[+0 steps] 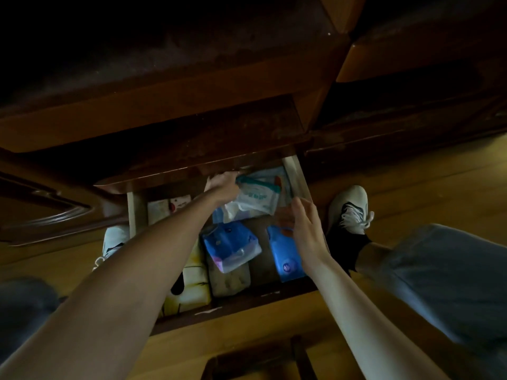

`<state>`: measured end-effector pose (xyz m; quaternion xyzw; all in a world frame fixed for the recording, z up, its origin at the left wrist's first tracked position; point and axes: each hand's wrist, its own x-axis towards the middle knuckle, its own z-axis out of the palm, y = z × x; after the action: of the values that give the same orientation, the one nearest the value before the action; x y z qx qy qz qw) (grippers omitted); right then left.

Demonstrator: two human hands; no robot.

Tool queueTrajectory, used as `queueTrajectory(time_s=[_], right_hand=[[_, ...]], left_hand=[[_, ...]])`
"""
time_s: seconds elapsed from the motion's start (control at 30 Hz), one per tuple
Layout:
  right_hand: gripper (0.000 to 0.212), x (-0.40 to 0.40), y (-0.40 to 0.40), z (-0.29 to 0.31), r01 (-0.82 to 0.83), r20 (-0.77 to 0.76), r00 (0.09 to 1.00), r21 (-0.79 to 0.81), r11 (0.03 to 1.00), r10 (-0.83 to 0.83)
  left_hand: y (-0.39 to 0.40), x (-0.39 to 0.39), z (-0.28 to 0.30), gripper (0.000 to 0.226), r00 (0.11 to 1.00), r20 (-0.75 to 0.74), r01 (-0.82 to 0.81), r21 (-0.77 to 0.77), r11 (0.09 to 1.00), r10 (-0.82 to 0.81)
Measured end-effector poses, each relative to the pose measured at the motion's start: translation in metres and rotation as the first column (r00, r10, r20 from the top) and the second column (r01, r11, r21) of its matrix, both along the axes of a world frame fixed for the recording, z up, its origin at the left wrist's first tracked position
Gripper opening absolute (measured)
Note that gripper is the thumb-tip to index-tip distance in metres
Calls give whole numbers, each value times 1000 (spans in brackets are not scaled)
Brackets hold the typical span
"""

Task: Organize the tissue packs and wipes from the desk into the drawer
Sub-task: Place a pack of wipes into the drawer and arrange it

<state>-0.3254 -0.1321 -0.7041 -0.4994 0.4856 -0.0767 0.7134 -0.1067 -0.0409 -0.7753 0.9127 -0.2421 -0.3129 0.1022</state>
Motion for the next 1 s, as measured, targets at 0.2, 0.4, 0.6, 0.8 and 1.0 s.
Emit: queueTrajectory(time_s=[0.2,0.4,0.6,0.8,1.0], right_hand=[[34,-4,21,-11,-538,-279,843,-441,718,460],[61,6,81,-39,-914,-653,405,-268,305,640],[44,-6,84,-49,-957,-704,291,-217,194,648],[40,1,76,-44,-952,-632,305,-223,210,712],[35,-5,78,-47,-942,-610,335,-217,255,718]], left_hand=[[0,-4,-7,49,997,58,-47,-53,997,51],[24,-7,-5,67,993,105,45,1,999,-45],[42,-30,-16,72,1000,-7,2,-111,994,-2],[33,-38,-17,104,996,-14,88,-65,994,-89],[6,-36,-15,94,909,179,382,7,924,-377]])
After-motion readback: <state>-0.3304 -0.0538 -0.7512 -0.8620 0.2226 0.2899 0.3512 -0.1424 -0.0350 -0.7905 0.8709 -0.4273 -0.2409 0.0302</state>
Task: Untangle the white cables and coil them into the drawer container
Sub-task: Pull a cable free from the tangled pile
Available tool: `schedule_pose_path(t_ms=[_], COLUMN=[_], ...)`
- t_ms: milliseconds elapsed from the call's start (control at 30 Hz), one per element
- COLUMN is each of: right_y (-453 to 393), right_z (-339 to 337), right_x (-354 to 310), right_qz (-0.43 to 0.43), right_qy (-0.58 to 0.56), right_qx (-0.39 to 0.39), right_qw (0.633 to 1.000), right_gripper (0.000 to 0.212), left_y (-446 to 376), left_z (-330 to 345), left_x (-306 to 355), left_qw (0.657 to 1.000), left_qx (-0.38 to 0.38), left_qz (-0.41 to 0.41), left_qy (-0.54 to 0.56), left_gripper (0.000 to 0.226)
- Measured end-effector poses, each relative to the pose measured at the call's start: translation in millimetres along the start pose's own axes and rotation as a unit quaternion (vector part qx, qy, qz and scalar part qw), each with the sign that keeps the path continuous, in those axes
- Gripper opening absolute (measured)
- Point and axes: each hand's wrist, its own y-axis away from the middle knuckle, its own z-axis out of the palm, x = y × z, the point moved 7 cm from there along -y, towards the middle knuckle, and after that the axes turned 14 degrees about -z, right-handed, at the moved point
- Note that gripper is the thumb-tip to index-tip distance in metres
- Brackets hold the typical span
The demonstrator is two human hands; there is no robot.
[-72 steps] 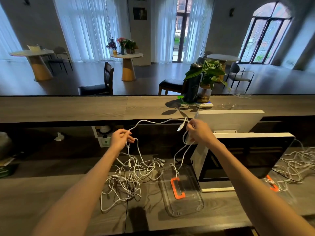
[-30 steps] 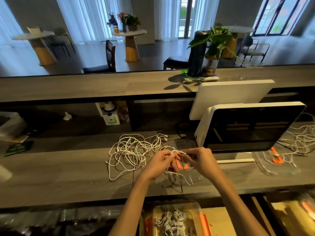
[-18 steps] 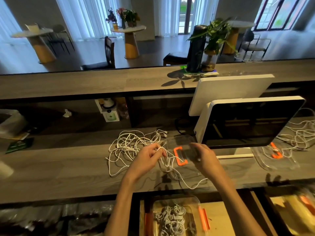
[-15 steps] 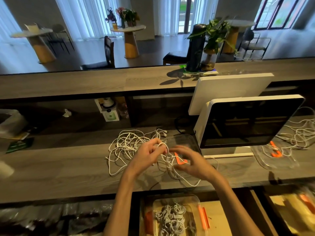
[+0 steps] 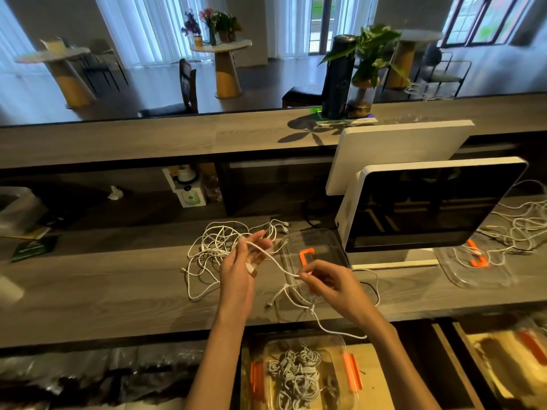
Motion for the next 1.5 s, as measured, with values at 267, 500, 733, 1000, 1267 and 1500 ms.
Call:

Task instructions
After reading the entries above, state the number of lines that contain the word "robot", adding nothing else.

Task result
2